Drop every image and restate the entries below word for word.

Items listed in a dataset
Segment Open

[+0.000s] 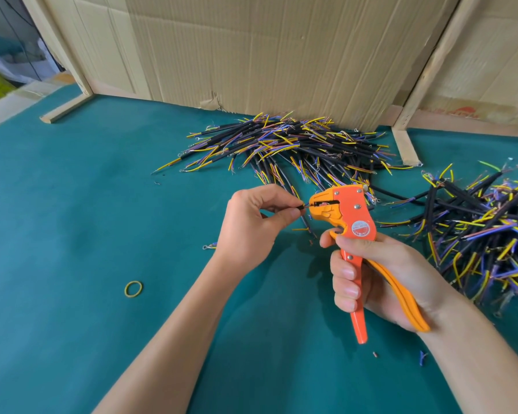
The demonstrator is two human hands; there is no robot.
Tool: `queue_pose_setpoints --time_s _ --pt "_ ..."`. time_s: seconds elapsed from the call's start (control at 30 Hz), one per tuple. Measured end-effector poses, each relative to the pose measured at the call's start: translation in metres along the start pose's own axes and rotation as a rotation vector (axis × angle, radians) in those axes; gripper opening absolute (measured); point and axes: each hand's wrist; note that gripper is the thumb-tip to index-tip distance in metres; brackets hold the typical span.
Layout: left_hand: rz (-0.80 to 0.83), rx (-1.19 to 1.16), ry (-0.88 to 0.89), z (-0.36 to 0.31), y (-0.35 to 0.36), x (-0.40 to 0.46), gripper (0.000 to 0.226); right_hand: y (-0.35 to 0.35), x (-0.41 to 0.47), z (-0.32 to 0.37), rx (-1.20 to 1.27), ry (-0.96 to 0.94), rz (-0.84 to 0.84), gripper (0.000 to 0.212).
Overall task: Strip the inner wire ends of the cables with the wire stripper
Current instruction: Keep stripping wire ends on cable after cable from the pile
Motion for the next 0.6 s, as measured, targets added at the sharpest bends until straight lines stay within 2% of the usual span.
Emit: queue_pose_setpoints --time_s 0.27,0.6 --pt "-0.014 -0.016 -0.003 0.0005 0.0017 -0.0001 0.01 0.0033 -0.0013 -0.0002 0.007 -0.027 0.012 0.042" --pt "0.01 -0.017 0.009 0.0003 0.0005 0.0003 0.011 0.0046 -0.0022 0.0013 -0.007 -0.01 -0.005 0.037"
Point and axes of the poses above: each hand's wrist, its own x-axis towards the middle knuckle, its own y-axis out of the palm, z = x × y, and after that the axes turned 5 degrees about -y, right-handed
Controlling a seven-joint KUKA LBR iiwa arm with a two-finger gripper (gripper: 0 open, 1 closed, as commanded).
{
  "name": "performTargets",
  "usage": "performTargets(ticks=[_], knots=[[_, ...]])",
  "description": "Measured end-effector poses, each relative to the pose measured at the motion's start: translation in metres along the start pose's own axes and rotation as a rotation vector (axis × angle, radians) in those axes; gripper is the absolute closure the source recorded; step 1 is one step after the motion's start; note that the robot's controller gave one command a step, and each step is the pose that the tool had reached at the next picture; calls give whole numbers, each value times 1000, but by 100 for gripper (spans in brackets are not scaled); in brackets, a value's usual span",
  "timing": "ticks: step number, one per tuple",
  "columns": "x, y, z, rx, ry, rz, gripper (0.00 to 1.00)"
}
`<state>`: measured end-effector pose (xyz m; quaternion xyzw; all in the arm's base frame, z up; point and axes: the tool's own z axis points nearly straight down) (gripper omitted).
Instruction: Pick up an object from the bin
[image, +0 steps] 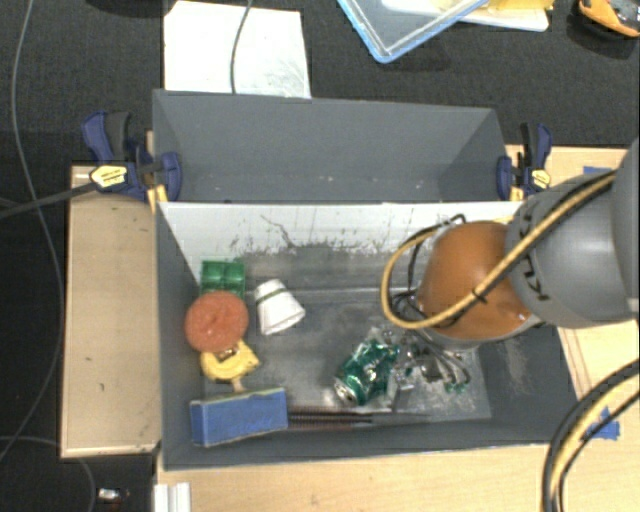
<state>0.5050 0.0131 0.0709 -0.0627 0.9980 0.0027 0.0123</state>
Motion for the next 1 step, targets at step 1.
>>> performTargets(ticks=[1], knots=[[2,-7,-173,1,-6,-13,100]])
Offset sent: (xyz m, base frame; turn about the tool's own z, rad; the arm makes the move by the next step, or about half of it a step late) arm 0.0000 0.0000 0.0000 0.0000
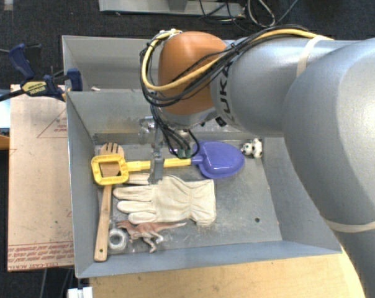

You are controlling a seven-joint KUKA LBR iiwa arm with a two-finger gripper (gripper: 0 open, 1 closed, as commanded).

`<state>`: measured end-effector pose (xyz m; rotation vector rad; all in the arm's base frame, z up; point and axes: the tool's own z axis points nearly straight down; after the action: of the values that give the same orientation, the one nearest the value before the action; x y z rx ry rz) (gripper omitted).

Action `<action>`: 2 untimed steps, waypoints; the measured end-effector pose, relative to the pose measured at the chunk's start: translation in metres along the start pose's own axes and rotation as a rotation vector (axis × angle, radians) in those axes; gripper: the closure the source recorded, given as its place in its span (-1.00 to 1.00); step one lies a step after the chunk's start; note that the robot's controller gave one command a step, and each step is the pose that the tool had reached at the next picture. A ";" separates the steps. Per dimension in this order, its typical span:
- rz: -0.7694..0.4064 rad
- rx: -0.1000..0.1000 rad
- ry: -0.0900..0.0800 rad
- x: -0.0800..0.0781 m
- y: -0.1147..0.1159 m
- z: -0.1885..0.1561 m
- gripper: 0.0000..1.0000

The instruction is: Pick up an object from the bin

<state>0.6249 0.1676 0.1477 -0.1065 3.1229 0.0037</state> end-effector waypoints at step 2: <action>-0.047 -0.007 -0.006 0.006 -0.030 0.077 -1.00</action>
Offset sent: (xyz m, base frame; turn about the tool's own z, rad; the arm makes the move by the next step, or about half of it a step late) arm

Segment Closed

Answer to this task:
[+0.000s] 
The demonstrator is two human hands; there is no robot.
Tool: `queue_pose_setpoints --time_s _ --pt "_ ..."`. time_s: seconds elapsed from the call's start (control at 30 Hz), one per tuple. Measured end-effector poses, each relative to the pose measured at the call's start: translation in metres along the start pose's own axes and rotation as a rotation vector (axis × angle, radians) in those axes; gripper opening absolute (measured); point and axes: each hand's wrist; note that gripper is the thumb-tip to index-tip distance in metres; brackets hold the typical span.
Layout: left_hand: rz (-0.80 to 0.83), rx (-1.19 to 1.16), ry (-0.88 to 0.89), z (-0.36 to 0.31), y (-0.35 to 0.36), x (-0.40 to 0.46), gripper (0.000 to 0.226); right_hand: y (-0.35 to 0.35), x (-0.41 to 0.47), z (-0.32 to 0.37), rx (-1.20 to 1.27), ry (-0.96 to 0.94), rz (-0.84 to 0.84), gripper (0.000 to 0.212).
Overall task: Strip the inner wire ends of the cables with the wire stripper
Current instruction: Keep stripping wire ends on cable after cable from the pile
Motion for the next 0.6 s, as measured, targets added at the sharpest bends until straight lines stay within 2% of the usual span.
Emit: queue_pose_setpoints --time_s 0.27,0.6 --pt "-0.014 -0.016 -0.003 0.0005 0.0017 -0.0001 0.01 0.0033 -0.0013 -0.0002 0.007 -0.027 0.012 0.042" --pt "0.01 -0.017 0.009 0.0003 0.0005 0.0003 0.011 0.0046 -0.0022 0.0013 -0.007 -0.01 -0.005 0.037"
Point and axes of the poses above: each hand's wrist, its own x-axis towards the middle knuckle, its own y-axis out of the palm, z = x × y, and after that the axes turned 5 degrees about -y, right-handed
Controlling a seven-joint KUKA LBR iiwa arm with a two-finger gripper (gripper: 0 open, 1 closed, as commanded).
{
  "name": "performTargets",
  "usage": "performTargets(ticks=[_], knots=[[_, ...]])",
  "description": "Measured end-effector poses, each relative to the pose measured at the motion's start: translation in metres along the start pose's own axes and rotation as a rotation vector (axis × angle, radians) in those axes; gripper is the absolute closure the source recorded; step 1 is one step after the motion's start; note that the robot's controller gave one command a step, and each step is the pose that the tool had reached at the next picture; calls give whole numbers, each value times 1000, but by 100 for gripper (spans in brackets are not scaled); in brackets, a value's usual span",
  "timing": "ticks: step number, one per tuple",
  "columns": "x, y, z, rx, ry, rz, gripper (0.00 to 1.00)"
}
`<state>`: measured end-effector pose (xyz m; quaternion xyzw; all in the arm's base frame, z up; point and axes: the tool's own z axis points nearly straight down) (gripper omitted).
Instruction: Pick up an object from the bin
[image, +0 steps] 
<state>0.5050 0.0131 0.0709 -0.0627 0.9980 0.0027 0.0123</state>
Motion for the next 1 step, targets at step 1.
>>> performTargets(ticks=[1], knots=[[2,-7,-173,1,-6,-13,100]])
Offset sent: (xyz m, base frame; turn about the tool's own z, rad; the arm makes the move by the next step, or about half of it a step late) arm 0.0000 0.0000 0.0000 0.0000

You are controlling a seven-joint KUKA LBR iiwa arm with a two-finger gripper (gripper: 0 open, 1 closed, as commanded).

`<state>`: measured end-effector pose (xyz m; rotation vector rad; all in the arm's base frame, z up; point and axes: the tool's own z axis points nearly straight down; after the action: of the values that give the same orientation, the one nearest the value before the action; x y z rx ry rz) (gripper omitted).

Action `<action>`: 2 untimed steps, waypoints; the measured end-effector pose, relative to the pose measured at the chunk's start: translation in metres along the start pose's own axes and rotation as a rotation vector (axis × angle, radians) in those axes; gripper: the closure the source recorded, given as its place in its span (-1.00 to 1.00); step one lies a step after the chunk's start; note that the robot's controller gave one command a step, and each step is the pose that the tool had reached at the next picture. A ";" separates the steps. Per dimension in this order, its typical span:
- rz: -0.7694..0.4064 rad
- rx: -0.1000..0.1000 rad
- ry: -0.0900..0.0800 rad
- x: -0.0800..0.0781 m
- y: -0.1147..0.1159 m
- z: -0.1885..0.1561 m
- gripper: 0.0000..1.0000

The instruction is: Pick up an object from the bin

<state>0.6249 0.1676 0.1477 -0.1065 3.1229 0.0037</state> end-effector waypoints at step 2: <action>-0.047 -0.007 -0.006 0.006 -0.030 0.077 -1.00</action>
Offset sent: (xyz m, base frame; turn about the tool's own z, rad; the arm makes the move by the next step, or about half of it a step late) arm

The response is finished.